The roles of sphingosine kinases 1 and 2 in regulating the Warburg effect in prostate cancer cells.

Two isoforms of sphingosine kinase, SK1 and SK2, catalyze the formation of the bioactive lipid sphingosine 1-phosphate (S1P) in mammalian cells. We have previously shown that treatment of androgen-sensitive LNCaP prostate cancer cells with a non-selective SK isoform inhibitor, 2-(p-hydroxyanilino)-4-(p-chlorophenyl)thiazole (SKi), induces the proteasomal degradation of SK1. This is concomitant with a significant increase in C22:0-ceramide and sphingosine levels and a reduction in S1P levels, resulting in the apoptosis of LNCaP cells. In contrast, we show here that a SK2-selective inhibitor, (R)-FTY720 methyl ether (ROME), increases sphingosine and decreases S1P levels but has no effect on ceramide levels and does not induce apoptosis in LNCaP cells.
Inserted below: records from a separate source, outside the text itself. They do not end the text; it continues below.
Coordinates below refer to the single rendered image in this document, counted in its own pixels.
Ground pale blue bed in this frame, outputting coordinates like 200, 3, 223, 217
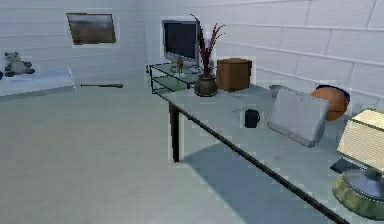
0, 66, 76, 98

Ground red plant in dark pot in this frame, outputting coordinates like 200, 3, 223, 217
190, 13, 226, 98

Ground glass television stand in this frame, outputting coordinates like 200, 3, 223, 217
145, 62, 203, 95

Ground small brown statuette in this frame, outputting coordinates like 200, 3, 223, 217
176, 55, 185, 76

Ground brown wooden box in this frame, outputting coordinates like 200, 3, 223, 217
215, 57, 253, 93

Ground black mug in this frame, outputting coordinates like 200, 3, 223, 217
244, 108, 261, 129

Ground grey television set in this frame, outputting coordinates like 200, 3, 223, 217
161, 19, 202, 68

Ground dark baseball bat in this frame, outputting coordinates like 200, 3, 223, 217
80, 83, 124, 89

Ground orange basketball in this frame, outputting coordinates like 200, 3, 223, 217
310, 84, 351, 122

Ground flat black slab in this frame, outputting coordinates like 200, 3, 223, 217
329, 157, 363, 175

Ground grey teddy bear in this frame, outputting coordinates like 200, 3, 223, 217
3, 51, 36, 78

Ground green pot with grey lid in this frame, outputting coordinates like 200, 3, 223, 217
332, 167, 384, 221

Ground pale table with black frame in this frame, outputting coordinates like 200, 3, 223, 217
155, 83, 384, 224

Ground dark framed wall picture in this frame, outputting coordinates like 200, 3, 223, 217
66, 12, 117, 46

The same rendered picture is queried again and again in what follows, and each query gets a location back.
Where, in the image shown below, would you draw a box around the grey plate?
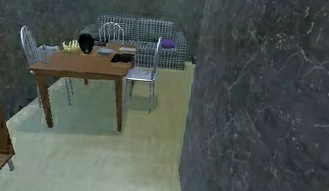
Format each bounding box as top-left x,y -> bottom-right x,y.
96,47 -> 115,56

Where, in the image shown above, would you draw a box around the yellow bananas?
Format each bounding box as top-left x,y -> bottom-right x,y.
61,39 -> 81,54

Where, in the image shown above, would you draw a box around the brown wooden table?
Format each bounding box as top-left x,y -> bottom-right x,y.
22,34 -> 137,136

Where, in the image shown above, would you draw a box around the grey checked sofa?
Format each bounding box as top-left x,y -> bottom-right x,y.
77,11 -> 191,71

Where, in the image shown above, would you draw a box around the silver metal chair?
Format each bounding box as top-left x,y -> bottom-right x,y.
97,20 -> 127,45
13,24 -> 80,111
122,34 -> 163,115

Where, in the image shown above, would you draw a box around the black laptop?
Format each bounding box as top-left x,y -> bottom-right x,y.
109,51 -> 135,65

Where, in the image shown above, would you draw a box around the black round pot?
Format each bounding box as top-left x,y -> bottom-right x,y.
76,32 -> 96,56

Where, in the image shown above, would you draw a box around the pale book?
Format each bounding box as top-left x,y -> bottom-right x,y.
119,46 -> 138,54

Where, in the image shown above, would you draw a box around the purple cushion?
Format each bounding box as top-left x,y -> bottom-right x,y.
160,38 -> 178,50

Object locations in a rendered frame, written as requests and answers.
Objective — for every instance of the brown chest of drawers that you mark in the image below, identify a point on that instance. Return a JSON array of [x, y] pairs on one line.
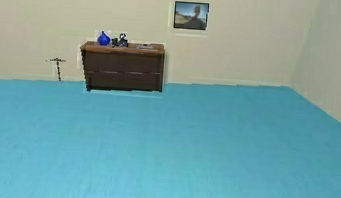
[[124, 67]]

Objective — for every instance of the grey flat object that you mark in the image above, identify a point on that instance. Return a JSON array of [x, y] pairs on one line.
[[144, 47]]

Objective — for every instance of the black small figurine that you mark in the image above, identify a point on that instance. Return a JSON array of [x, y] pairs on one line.
[[120, 41]]

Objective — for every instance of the blue round vase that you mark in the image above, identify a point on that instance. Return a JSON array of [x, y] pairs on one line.
[[103, 38]]

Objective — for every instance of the thin dark floor stand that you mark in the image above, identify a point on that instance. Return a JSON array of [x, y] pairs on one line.
[[58, 68]]

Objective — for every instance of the dark framed wall picture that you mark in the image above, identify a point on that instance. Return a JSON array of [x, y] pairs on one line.
[[191, 15]]

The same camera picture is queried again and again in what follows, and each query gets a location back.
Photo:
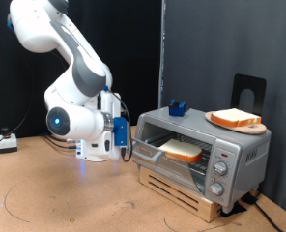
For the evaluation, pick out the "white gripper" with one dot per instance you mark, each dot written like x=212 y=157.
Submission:
x=109 y=103

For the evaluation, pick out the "white bread slice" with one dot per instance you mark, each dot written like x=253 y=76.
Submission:
x=181 y=150
x=233 y=116

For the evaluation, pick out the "silver oven timer knob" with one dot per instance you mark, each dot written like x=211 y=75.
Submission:
x=216 y=189

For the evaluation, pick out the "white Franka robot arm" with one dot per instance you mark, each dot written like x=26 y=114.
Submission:
x=69 y=80

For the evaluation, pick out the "silver oven temperature knob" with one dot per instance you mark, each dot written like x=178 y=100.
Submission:
x=220 y=168

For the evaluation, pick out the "silver toaster oven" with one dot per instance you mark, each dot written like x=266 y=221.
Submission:
x=246 y=167

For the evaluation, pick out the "vertical metal pole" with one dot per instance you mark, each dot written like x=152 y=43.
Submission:
x=162 y=48

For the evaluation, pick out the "wooden crate base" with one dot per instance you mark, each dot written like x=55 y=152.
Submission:
x=168 y=190

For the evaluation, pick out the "emergency stop button box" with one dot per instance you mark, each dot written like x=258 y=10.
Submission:
x=7 y=143

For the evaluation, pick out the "black metal bookend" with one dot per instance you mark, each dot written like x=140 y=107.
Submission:
x=249 y=82

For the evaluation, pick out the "small round wooden board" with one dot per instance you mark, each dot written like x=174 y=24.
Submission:
x=252 y=130

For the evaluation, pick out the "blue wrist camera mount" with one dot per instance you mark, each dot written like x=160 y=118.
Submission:
x=120 y=130

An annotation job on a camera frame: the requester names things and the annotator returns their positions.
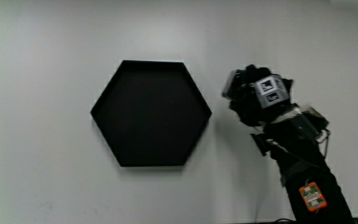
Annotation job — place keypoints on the person's right hand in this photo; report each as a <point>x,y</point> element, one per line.
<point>253,109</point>

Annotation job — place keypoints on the black hexagonal tray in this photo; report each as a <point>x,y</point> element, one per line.
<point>151,113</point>

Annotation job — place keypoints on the person's right forearm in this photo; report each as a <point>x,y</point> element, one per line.
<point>306,161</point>

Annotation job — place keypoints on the orange sensor module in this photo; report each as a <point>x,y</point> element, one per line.
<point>312,196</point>

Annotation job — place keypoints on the white desk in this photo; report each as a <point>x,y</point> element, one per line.
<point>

We also show that several glycolytic metabolites and (R)-S-lactoylglutathione are increased upon treatment of LNCaP cells with SKi, which induces the proteasomal degradation of c-Myc. These changes reflect an indirect antagonism of the Warburg effect. LNCaP cells also respond to SKi by diverting glucose 6-phosphate into the pentose phosphate pathway to provide NADPH, which serves as an antioxidant to counter an oxidative stress response. SKi also promotes the formation of a novel pro-apoptotic molecule called diadenosine 5',5'''-P(1),P(3)-triphosphate (Ap3A), which binds to the tumor suppressor fragile histidine triad protein (FHIT). In contrast, the SK2-selective inhibitor, ROME, induces a reduction in some glycolytic metabolites and does not affect oxidative stress. We conclude that SK1 functions to increase the stability of c-Myc and suppresses Ap3A formation, which might maintain the Warburg effect and cell survival, while SK2 exhibits a non-overlapping function.